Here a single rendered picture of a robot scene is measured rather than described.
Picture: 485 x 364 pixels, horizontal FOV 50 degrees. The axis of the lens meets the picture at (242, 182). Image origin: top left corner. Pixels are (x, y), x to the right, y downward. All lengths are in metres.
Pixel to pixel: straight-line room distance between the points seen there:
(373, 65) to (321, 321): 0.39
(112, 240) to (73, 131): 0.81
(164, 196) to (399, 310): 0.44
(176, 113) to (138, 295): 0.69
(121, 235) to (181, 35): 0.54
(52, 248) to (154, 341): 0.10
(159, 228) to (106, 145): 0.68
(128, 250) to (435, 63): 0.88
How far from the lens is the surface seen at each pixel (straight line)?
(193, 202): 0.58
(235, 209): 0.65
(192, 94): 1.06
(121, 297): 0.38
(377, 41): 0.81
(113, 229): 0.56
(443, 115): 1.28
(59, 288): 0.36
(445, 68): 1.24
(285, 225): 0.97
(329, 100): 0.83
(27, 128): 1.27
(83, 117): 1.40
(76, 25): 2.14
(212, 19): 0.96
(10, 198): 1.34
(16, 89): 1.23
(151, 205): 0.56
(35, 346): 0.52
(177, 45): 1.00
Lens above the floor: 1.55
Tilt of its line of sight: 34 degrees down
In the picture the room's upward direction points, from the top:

### [Problem to work on]
Give an exact reproduction of the lines from the one with "(443, 115): 1.28" to the final line of the entries, including both.

### [Solution to this task]
(443, 115): 1.28
(59, 288): 0.36
(445, 68): 1.24
(285, 225): 0.97
(329, 100): 0.83
(27, 128): 1.27
(83, 117): 1.40
(76, 25): 2.14
(212, 19): 0.96
(10, 198): 1.34
(16, 89): 1.23
(151, 205): 0.56
(35, 346): 0.52
(177, 45): 1.00
Lens above the floor: 1.55
Tilt of its line of sight: 34 degrees down
In the picture the room's upward direction points, from the top:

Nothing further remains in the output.